Ülkemizde devlet tarafından yeterince ciddiye alınmadığını düşündüğü ve genel anlamda çok basit bir iş gibi tanımlanan mesleğinden defalarca bıkmış, hatta yine defalarca bırakıyorum artık bu işi dediyse de vatanına, milletine ve atalarına karşı duyduğu sevgi, minnet ve sorumluluk duyguları onu hep devam etmeye zorlamıştı.
Sadece görevinin ana hatlarıyla sınırlı kalmayan işinde neler yapmamıştı ki devleti ve milleti için.
Devlet adına hesap veriyordu yıllardır;
Gezdirdiği bütün Avrupalılar konuyu bir şekilde Güneydoğu sorunları, Ermeni meselesi, Kıbrıs sorunu ve daha hiç beklemediği konulara getirip sürekli Osmanlı ve Türkiye Cumhuriyeti’ni yargılıyorlardı. Mesela, Sinan’ın sanatını tartışmayı istemiş ama genelde devletin avukatlığını yapmak zorunda kalmıştı çoğu zaman.
Millet adına hesap veriyordu yıllardır;
Türk Milleti hakkında Batı Dünyası’nda oluşmuş olan imaj ve önyargılar en çok karşılaştığı konulardan biriydi ve kolay değildi Türklerin Arap ve barbar olmadıklarını anlatmak.
Bu tartışmalar genelde kendi mesleki anlatımlarının ardından turistler ile birlikte oturdukları çay sohbetleri ve yemeklerde oluyordu. Türkiye Cumhuriyeti ve Türk Milleti’nin sanık sandalyesine oturtulduğu davalar hiç bitmiyordu ama artık usta bir avukat olmuştu, devletini ve milletini savunduğu her davayı kazanmıştı bugüne kadar.
Bugünkü programına Sultanahmet Meydanı’nda bizim dikilitaş olarak adlandırdığımız Obelisk’in yanından başlayacaktı. Dünya’da Eski Mısır Medeniyeti’nin hakimiyet alanları dışında sadece 5 ülkede Mısır Obelisk’leri vardı. Türkiye, Fransa, İtalya İngiltere ve ABD’de.
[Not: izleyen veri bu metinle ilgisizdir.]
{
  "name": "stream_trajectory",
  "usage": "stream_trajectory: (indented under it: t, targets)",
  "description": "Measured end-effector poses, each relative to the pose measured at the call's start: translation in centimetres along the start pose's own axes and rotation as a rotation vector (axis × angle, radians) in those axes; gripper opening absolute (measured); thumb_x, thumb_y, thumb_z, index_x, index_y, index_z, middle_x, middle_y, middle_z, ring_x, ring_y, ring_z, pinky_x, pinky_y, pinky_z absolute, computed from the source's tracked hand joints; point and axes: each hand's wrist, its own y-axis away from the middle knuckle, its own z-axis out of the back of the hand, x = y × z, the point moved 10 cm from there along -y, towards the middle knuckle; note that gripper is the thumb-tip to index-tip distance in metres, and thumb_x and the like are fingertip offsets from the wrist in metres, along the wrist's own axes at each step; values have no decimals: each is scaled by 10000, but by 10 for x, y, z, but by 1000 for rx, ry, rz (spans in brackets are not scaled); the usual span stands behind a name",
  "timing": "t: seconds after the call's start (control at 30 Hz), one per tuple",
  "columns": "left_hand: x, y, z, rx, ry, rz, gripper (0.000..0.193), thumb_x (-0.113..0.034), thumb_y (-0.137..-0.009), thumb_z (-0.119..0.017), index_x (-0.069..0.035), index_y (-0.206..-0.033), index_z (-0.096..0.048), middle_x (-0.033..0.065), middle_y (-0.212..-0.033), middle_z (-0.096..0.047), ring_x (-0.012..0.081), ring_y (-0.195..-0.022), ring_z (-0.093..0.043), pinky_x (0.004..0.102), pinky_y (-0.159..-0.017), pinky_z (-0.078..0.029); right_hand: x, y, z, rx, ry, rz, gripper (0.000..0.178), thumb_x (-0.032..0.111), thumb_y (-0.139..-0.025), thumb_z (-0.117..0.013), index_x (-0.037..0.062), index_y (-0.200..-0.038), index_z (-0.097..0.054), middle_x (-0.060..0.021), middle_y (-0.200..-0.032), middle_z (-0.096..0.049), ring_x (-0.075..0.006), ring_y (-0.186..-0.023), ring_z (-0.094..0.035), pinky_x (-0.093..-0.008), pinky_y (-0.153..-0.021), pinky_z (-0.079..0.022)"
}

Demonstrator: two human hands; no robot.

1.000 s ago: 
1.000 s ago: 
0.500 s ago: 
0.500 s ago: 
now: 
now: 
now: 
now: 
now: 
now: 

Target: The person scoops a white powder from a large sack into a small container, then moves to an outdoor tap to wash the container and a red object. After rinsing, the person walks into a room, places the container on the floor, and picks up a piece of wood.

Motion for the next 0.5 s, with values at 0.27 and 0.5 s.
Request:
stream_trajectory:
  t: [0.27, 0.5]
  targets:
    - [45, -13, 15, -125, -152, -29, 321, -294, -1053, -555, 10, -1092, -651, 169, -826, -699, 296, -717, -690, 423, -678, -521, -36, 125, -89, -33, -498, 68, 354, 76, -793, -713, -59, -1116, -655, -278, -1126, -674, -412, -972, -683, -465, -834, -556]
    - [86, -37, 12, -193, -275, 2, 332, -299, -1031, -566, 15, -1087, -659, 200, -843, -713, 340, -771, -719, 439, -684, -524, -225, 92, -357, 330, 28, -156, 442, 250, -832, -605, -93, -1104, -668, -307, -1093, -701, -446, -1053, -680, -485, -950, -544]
Bakıldığında bunlar geçmişte Dünya’ya hükmetmiş olan, imparatorluklar kurmuş olan 4 ülke ve bugün Dünya’ya hükmeden ABD.
Sultanahmet Meydanı’nda bulunan Obelisk kendisinde hep değişik duygular uyandırıyordu. Roma İmparatorluğu’nun son dönemlerinde İmparator Theodosius tarafından getirilmişti İstanbul’a, sanki emanet esas sahibine devredilmeye hazırlanıyormuş gibi.
Mısır Firavunu 3. Tutmoses tarafından yaptırılmıştı bu Obelisk. 3.Tutmoses’in ilginç bir hayatı olmuştu. Babası o tahta geçemeyecek yaşta ölünce Mısır Tahtı’na halası Hatshepsut çıkmış ve onu yıllarca kenara itmişti. Bir gün hak ettiği tahtı halası Hatshepsut’un elinden geri alan Tutmoses tarihe en savaşçı firavun olarak geçmişti.
Bu hikayenin üzerinden 3000 yıldan fazla zaman geçtikten sonra 18 Kasım 1997 yılında 3.Tutmoses’in halası Hatshepsut’un Luxor’da yaptırdığı yine kendi adını taşıyan tapınakta radikal İslamcı bir grubun saldırısında çoğunluğu Avrupalı olmak üzere 62 turist hayatını kaybetmişti.
Obelisk’in yakınında grubunu karşısına almış ve anlatmaya başlamadan önce her zamanki gibi yine aklından bu hikayeler geçerken, sessizliğin içinden metalik bir klik sesi duydu, kafasını çevirip baktığında bir adamla göz göze geldi. O günkü anlatımı belki de tek bir kelimeden meydana gelecekti.
Kaçın! Diye bağırdı Almanca… Yaklaşık 6 saniye sonra intihar bombacısı üzerindeki bombaları patlatmıştı…
Sibel’in kaçın uyarısıyla kendi grubu ve yakındaki diğer ziyaretçiler amaçsızca da olsa kaçışmaya başlamışlar ve büyük çoğunluğu, yapılan intihar saldırısından yara almadan veya yaralanarak kurtulmayı başarmıştı.
Saldırıda 10 kişi hayatını kaybetmişti ama Sibel gösterdiği refleks ile belki de en iyi eğitilmiş anti terör uzmanlarını bile geride bırakarak sadece 6 saniye içinde onlarca insanın hayatını kurtarmıştı.
***
Sibel, o gün orda bulunan sivil polislerin gözlerinden kaçanı yakalayarak bu kez de devletin gözü olmuştu.